La inseguridad ciudadana no solo se traduce en delitos o percepción de riesgo, sino que tiene un impacto directo y medible sobre la economía familiar y empresarial.

Un reciente análisis de Scotiabank, basado en datos internos y públicos, advierte que en zonas con altos índices de criminalidad la morosidad puede incrementarse hasta en 30%, mientras que el acceso al crédito se reduce hasta 40%.

Esta situación repercute en el encarecimiento del financiamiento y limita la inclusión financiera, especialmente para los hogares y pequeños negocios.

La inseguridad ciudadana agrava la morosidad en el sistema financiero peruano

El estudio muestra una correlación directa entre los niveles de inseguridad y el desempeño crediticio. En promedio, la relación entre criminalidad y morosidad alcanza el 56%, y se incrementa hasta 60% en los segmentos masivos, donde las familias y emprendimientos son más sensibles a los efectos económicos de la delincuencia.

Esto significa que, cuanto mayor es la inseguridad en una zona, más difícil resulta para sus habitantes y empresarios cumplir con sus obligaciones financieras.

El efecto sobre el sistema financiero es sustancial. Según estimaciones de Scotiabank, el exceso de morosidad vinculado a contextos de alta criminalidad representaría cerca de S/ 5.500 millones en créditos impagos, de los cuales el 87 % corresponde a créditos revolventes (como tarjetas de crédito) y el 13 % a créditos no revolventes (préstamos personales o empresariales).

De acuerdo con el análisis del banco Scotiabank, este monto refleja no solo el deterioro de la capacidad de pago, sino también el costo social y económico de la inseguridad.

Las empresas y familias gastan
Las empresas y familias gastan más en seguridad privada y seguros, lo que encarece los créditos y reduce la inclusión financiera.

Scotiabank: correlación entre crimen y morosidad alcanza niveles críticos

En estas zonas, la criminalidad genera costos adicionales que afectan la liquidez de familias y negocios: mayor gasto en seguridad privada, contratación de seguros, menor afluencia de clientes y reducción de los ingresos.

Esta combinación incrementa la morosidad entre 1,1 y 1,3 veces, lo que a su vez encarece el costo del crédito, ya que el riesgo asumido por las entidades financieras es mayor. El resultado es un círculo vicioso: la inseguridad limita la colocación de créditos, la menor inversión reduce las oportunidades y aumenta la vulnerabilidad económica.

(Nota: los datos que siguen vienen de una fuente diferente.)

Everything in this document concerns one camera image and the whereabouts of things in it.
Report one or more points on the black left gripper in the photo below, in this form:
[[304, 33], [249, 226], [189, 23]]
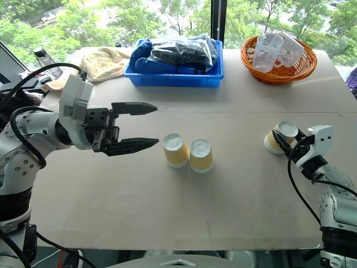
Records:
[[95, 117]]

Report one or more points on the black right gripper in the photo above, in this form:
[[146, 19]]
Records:
[[302, 146]]

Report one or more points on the yellow paper cup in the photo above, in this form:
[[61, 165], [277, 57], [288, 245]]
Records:
[[270, 142], [201, 160], [175, 153]]

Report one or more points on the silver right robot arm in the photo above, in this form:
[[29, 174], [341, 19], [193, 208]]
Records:
[[338, 203]]

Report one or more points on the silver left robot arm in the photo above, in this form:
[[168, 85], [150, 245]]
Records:
[[17, 165]]

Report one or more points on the orange wicker basket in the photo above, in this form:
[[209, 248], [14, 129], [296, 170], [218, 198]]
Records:
[[279, 76]]

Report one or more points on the blue plastic bin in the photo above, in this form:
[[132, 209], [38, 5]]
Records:
[[173, 79]]

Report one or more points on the blue folded bag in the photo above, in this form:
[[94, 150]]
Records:
[[145, 62]]

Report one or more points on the cream yellow towel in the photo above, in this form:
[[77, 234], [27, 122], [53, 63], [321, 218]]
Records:
[[103, 64]]

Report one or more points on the purple clothed person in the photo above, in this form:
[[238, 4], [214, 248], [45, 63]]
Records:
[[352, 82]]

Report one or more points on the clear plastic measuring cup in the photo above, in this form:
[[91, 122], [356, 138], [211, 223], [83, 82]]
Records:
[[265, 56], [293, 51]]

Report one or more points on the beige cloth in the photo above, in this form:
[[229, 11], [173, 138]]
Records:
[[55, 84]]

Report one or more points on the clear bag of black items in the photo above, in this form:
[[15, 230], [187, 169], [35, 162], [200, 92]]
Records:
[[178, 54]]

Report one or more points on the clear bottle with black cap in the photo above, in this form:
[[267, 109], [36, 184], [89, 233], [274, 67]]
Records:
[[44, 60]]

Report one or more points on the grey rounded robot housing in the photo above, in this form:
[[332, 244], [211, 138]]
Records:
[[173, 263]]

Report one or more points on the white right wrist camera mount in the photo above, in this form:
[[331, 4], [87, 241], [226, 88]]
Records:
[[320, 141]]

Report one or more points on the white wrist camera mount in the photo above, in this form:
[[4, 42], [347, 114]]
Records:
[[320, 141], [74, 97]]

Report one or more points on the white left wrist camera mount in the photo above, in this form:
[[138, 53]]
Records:
[[74, 97]]

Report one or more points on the black window frame post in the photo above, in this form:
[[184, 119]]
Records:
[[219, 19]]

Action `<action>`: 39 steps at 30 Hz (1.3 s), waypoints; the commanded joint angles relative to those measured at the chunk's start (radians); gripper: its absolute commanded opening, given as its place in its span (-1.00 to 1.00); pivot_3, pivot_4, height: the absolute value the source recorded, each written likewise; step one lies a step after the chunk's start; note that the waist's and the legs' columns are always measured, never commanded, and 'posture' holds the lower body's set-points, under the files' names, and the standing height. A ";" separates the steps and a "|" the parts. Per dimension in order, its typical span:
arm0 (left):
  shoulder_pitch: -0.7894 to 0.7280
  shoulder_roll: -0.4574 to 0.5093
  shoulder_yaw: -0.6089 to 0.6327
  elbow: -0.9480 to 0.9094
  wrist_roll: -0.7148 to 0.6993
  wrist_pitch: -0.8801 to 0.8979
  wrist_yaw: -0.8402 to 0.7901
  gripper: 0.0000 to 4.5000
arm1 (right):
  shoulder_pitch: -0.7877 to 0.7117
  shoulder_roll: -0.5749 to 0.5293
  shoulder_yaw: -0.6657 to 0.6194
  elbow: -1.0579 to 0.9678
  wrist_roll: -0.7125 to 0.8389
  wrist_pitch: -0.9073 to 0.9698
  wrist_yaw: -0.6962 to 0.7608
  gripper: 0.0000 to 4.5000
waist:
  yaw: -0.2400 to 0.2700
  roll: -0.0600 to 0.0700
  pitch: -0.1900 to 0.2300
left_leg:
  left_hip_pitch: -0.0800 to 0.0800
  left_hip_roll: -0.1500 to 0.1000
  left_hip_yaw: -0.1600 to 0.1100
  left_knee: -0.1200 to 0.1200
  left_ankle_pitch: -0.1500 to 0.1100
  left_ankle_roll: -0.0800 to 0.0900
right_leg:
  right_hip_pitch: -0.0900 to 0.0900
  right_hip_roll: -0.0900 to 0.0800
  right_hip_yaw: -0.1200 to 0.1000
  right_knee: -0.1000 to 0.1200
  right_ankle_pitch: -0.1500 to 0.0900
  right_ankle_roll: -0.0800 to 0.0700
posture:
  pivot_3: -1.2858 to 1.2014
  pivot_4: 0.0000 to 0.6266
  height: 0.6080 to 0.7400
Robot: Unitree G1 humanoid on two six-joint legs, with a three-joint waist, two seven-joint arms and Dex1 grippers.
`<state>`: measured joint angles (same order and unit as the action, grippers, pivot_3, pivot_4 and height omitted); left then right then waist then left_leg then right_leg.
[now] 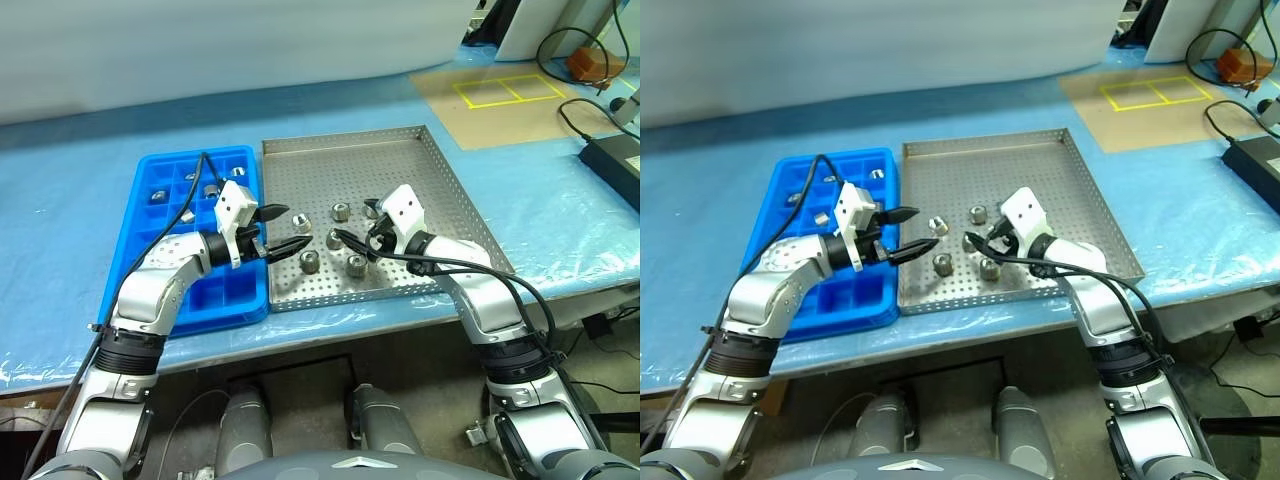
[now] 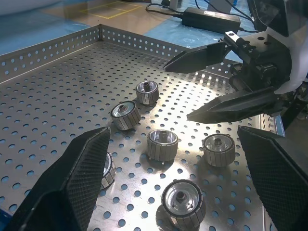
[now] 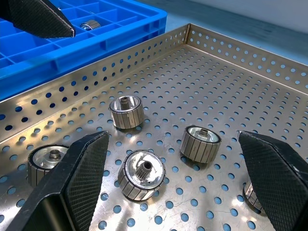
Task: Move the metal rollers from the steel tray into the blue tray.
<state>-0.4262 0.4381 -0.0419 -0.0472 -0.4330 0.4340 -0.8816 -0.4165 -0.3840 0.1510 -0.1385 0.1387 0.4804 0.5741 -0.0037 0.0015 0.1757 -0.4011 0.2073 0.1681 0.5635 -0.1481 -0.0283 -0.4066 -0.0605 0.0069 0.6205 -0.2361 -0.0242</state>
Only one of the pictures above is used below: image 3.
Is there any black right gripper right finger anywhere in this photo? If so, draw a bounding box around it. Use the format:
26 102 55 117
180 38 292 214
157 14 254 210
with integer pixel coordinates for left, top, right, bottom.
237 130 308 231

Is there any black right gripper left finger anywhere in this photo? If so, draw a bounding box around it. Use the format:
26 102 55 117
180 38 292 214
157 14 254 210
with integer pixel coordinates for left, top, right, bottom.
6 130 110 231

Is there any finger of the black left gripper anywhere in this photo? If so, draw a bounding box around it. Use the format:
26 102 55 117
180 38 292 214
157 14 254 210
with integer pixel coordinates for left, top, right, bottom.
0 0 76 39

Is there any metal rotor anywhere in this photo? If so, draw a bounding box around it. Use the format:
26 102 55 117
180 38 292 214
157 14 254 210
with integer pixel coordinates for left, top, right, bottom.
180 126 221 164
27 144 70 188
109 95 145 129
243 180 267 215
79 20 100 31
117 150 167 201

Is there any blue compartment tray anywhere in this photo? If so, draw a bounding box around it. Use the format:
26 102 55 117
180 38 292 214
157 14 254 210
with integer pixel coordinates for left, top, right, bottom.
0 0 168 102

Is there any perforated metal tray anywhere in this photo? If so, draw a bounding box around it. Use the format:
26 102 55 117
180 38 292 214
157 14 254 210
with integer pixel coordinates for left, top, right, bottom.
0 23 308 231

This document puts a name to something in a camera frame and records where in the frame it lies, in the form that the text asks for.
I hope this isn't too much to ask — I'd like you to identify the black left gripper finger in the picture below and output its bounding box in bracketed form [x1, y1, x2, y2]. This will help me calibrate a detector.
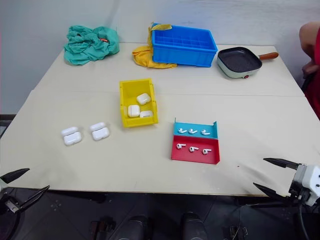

El análisis también revela que la colocación de créditos en territorios críticos cae entre 30% y 40%. Esto restringe el acceso a servicios financieros formales y frena el desarrollo económico local.

Las familias y pequeños negocios quedan atrapados en la informalidad o dependen de fuentes de financiamiento más costosas y riesgosas, en un escenario donde la inseguridad actúa como una barrera adicional para la inclusión financiera.

El acceso al crédito puede
El acceso al crédito puede caer hasta 40% en zonas más afectadas por la delincuencia, según análisis de Scotiabank.

La criminalidad persistente provoca caída en las colocaciones bancarias formales

En 2025, el Perú se aproxima a las 250.000 denuncias penales, con un promedio que supera las 732 denuncias diarias a nivel nacional. Lima Metropolitana lidera la cantidad de delitos reportados, seguida por Lima provincia, Arequipa, Cusco, Lambayeque, Piura y Junín, según el Ministerio del Interior (Mininter).

Entre los delitos más comunes figuran la extorsión, el robo, el hurto, las amenazas, las lesiones y los asesinatos. La inseguridad ciudadana sigue en aumento pese a los cambios de gobierno, la aplicación de estados de emergencia, las modificaciones legales y el incremento de operativos policiales.

Las políticas de “mano dura” y los refuerzos en los operativos no han logrado reducir de forma significativa los índices de criminalidad. El promedio diario de homicidios creció a 5,46 durante el periodo de estado de emergencia.

Entre las causas estructurales de la crisis destacan la proliferación de armas de fuego, la escasez de recursos policiales, la corrupción, la saturación del Poder Judicial, el hacinamiento penitenciario y la debilidad institucional.